Porn parody is a genre of mainstream pornography that adapts popular films, TV shows and comic books. While not new in the adult industry by any means, porn parodies are top-selling titles, and are seen as a strategy for keeping the industry afloat amidst a flagging DVD market. Sharon Marie Ross points out that teen TV producers are increasingly invested in engaging online communities. Porn producers are no exception. Top parody director Axel Braun describes himself as an expert and a fan of most of the texts he parodies. Braun explicitly names “geeks” as an important target audience because of their power to “literally make or break a movie” through social media networking.
Given that teen TV shows often have large online fan-bases with a strong interest in sexuality, a popular show like Glee would seem like the ideal text for parody. However, in catering to both the imagined mainstream adult film and Glee fan audiences, Braun’s This Ain’t Glee XXX (2010) has the potential to alienate gleeks by excluding fan favorites including white male homosexual character Kurt, plus-size black female favorite Mercedes, and Artie, a white male in a wheelchair.
This Ain’t Glee: XXX may appeal to gleeks by picking up on many of the salient details of Glee’s set design and musical numbers. Perhaps most notable are Braun’s raunchy re-writings of Glee’s best-selling songs from the first season: Journey’s “Don’t Stop Believin’,” and Queen’s “Fat Bottomed Girls.” Although a character approximating Mercedes sings a duet in the trailer, she is not featured in any of the sex scenes. Kurt and Artie do not appear at all. In line with mainstream adult industry conventions—which exclude male homosexuality and "fetish" subjects such as black BBWs and white straight men with disabilities—this parody may fail to appeal to the hardcore fans that Braun is so eager to activate. As television, and particularly teen television, becomes more inclusive of what is still considered in mainstream adult film to be “fetish,” these omissions point to blind spots in the mainstream adult industry, not only about what is possible in general, but about the potential audience for porn parody in particular.
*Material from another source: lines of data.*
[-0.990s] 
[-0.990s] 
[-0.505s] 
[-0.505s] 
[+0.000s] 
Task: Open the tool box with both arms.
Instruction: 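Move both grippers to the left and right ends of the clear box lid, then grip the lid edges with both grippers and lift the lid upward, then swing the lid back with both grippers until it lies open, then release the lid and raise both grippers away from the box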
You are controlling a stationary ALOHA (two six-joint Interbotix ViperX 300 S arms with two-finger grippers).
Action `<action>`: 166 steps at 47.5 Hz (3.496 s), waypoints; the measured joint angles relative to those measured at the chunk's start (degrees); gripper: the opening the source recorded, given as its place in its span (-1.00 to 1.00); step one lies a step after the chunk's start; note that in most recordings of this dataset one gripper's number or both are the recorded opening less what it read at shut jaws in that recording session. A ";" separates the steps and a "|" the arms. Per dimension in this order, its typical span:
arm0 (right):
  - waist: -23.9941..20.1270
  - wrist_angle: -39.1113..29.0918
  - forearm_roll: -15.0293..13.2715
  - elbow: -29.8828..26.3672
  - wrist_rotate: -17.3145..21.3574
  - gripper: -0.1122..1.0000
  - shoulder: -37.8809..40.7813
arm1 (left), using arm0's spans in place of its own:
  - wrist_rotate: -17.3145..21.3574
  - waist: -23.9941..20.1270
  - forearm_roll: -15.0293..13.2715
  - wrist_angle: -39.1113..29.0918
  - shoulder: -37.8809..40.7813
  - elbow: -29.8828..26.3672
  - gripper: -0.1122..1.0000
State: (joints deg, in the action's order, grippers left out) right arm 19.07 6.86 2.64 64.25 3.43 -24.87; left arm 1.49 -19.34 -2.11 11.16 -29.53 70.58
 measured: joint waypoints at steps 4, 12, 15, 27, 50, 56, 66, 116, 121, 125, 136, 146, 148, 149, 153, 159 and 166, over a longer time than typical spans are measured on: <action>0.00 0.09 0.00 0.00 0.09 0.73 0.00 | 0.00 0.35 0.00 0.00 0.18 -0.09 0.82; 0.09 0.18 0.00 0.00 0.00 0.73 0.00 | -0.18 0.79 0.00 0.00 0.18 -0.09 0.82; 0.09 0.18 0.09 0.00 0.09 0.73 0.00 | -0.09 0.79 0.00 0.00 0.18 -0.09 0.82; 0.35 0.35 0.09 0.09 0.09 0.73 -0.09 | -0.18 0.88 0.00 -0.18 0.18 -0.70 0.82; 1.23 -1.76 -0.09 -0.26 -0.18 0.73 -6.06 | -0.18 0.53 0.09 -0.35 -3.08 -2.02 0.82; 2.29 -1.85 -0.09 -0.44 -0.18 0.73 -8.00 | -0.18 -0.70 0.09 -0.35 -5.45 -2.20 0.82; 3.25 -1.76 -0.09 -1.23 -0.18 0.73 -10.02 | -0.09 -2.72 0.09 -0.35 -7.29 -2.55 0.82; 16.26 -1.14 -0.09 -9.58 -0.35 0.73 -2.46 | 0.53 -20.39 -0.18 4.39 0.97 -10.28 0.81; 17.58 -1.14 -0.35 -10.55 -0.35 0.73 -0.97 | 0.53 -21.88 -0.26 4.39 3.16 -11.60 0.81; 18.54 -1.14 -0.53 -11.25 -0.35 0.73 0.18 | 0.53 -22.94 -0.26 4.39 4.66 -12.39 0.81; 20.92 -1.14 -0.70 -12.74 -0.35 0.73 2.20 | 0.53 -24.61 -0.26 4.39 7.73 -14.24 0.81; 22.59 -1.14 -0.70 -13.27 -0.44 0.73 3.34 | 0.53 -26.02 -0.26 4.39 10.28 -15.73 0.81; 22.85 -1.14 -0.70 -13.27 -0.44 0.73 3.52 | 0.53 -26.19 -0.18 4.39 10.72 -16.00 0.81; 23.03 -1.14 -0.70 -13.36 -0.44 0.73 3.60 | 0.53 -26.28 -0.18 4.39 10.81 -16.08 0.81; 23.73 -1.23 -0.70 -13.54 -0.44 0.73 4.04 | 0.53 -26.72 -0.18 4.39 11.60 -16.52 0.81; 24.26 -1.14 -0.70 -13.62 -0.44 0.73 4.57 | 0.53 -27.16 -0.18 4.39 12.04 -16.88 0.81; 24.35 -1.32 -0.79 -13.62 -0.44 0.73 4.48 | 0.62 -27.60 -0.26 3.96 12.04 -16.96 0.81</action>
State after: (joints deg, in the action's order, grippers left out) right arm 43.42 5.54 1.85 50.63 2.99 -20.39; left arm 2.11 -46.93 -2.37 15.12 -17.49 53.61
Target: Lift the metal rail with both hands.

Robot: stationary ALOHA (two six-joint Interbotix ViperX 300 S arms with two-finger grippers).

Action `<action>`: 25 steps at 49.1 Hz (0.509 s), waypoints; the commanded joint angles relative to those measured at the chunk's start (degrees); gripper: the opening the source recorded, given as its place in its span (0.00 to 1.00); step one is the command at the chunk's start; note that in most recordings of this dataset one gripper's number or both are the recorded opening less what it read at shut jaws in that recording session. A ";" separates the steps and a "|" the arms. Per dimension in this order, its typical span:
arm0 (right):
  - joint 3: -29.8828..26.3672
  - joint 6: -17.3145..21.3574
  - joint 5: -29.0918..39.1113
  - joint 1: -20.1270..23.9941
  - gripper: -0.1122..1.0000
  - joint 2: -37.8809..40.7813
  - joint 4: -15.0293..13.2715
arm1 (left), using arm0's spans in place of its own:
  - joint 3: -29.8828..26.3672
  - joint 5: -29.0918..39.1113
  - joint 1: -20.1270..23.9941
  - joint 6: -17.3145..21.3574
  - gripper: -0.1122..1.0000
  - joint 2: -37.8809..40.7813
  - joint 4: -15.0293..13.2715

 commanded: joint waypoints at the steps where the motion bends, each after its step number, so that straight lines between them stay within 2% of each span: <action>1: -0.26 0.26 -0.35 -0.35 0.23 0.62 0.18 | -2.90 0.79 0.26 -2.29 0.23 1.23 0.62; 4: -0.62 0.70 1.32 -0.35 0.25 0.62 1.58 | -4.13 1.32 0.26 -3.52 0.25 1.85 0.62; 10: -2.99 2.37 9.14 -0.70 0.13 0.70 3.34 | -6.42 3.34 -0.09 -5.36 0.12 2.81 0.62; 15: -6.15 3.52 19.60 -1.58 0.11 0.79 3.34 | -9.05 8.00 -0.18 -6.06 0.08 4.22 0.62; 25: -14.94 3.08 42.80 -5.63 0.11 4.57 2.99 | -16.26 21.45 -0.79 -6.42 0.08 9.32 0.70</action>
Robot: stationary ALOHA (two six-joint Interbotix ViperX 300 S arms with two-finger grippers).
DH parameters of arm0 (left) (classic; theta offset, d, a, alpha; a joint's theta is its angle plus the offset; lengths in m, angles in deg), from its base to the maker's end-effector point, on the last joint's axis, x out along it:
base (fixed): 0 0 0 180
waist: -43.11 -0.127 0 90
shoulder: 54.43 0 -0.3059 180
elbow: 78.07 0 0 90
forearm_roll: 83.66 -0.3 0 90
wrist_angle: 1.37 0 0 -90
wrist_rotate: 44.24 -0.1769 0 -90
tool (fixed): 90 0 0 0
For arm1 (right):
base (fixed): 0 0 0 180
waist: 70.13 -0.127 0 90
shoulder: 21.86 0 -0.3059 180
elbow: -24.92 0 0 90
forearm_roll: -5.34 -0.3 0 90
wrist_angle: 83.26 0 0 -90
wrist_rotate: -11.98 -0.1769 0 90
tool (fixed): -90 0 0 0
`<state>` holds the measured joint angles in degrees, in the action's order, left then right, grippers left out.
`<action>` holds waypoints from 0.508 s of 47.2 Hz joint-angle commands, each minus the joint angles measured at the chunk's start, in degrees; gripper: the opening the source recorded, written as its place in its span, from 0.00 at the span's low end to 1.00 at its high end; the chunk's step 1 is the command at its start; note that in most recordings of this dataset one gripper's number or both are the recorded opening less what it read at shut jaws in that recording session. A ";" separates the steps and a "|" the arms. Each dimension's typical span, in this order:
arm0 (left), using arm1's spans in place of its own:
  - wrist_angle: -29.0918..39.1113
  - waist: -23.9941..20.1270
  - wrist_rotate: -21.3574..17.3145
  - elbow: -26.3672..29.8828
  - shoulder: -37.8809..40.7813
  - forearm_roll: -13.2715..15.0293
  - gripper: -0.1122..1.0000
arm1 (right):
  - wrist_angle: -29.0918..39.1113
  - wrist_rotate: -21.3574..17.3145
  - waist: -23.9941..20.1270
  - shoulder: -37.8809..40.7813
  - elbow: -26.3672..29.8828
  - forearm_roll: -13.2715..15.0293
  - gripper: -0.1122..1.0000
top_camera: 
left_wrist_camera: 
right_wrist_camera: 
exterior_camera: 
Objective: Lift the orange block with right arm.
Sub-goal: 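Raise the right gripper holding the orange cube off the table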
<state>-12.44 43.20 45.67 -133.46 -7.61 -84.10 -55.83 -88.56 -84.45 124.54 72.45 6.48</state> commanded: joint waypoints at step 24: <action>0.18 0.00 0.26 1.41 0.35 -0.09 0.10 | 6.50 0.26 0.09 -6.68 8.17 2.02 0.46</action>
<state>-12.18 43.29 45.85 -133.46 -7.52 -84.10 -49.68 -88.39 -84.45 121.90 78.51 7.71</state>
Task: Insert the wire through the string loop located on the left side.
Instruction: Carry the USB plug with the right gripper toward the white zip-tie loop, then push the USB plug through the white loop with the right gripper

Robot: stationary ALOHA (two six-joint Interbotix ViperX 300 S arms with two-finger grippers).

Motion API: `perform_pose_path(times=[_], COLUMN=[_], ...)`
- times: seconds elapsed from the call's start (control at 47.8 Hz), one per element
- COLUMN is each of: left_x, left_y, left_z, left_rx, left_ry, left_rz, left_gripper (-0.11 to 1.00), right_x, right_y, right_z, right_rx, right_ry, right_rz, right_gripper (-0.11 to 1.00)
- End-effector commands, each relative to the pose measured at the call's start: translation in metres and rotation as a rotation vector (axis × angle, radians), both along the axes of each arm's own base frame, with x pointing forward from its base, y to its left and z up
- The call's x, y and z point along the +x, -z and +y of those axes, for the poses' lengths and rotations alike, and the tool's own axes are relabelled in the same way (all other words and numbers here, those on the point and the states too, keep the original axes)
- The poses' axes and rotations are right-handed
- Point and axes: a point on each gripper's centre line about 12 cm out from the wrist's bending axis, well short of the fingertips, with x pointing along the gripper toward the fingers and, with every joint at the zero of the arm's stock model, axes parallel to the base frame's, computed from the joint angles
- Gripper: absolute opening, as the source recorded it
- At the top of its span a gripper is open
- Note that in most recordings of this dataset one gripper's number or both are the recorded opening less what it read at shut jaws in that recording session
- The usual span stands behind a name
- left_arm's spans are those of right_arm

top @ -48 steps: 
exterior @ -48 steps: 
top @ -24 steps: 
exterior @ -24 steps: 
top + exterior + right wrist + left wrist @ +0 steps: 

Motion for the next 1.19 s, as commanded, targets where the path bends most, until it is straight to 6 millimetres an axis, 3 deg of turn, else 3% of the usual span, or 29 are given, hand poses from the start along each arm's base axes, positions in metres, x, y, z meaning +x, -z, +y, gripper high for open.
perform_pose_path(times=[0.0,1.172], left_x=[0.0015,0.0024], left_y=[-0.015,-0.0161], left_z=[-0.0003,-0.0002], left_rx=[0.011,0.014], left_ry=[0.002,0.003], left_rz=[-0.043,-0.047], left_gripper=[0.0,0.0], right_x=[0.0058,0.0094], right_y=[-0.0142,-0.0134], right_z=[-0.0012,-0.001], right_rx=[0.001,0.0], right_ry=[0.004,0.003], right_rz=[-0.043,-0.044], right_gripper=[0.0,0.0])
Moreover, the potential miscalculation of what gleeks may want to see in a parody emphasizes the difficulty media industries producers face in targeting hardcore fans as elite consumers.
Rachel, Thanks for the post. I honestly had never considered the possibility of Glee porn parody, though your point that the porn does not advance Glee's genuine commitment to diversity is fascinating. Broadly, is there much diversity in porn, or does it tend to be highly segregated, organized into niche interests, particular fetishes? Do you mean to argue that there is overlap between the audience for Glee and the audience for porn parodies of Glee? Considering Ryan Murphy's other programs, I could certainly see a more logical overlap there, but Glee presents itself as so wholesome, with its "Gleek" of the week and over-earnest efforts to overcome difference. Without any knowledge about this topic, I'd assume fans of porn parodies of Glee would be anti-fans--people interested to see the program's squeaky clean image tarnished. Does the web enable (or inspire) a more fluid movement between these types of programs?
Rachel—This is such a
Rachel--This is such a fascinating post! (Not to mention an unsettling video.) I watched the video before reading your post, and I too noticed the exclusion of Kurt and Blaine, which I found especially striking because they're the subject of so much fan-authored porn. I could tell that this video was made with a gleek-eye to detail, but minus the penchant for critique often on display within Glee fandom; that is, it replicates rather than critiques the marginalization/othering of Tina and Mercedes often perpetuated by the plot, and compounds it with an exoticization. But then the fact that it completely removed Kurt and Blaine (and Santana and Brittany) and Artie and Puck (the list goes on!) does suggest a basic incongruity between the imagined audiences of the two texts (Glee and the parody...) This Ain't Glee does point to the dimensions of sexualized spectacle already at work in Glee... yet Glee invites a female and queer audience, and this video, with its Hustler frame, seems to primarily have the straight male gaze in mind. Have you looked into the reception/circulation of this video?
Fascinating that this exists!
Fascinating that this exists! Do you have any idea idea how Ryan Murphy or other Glee people feel about the porn parody?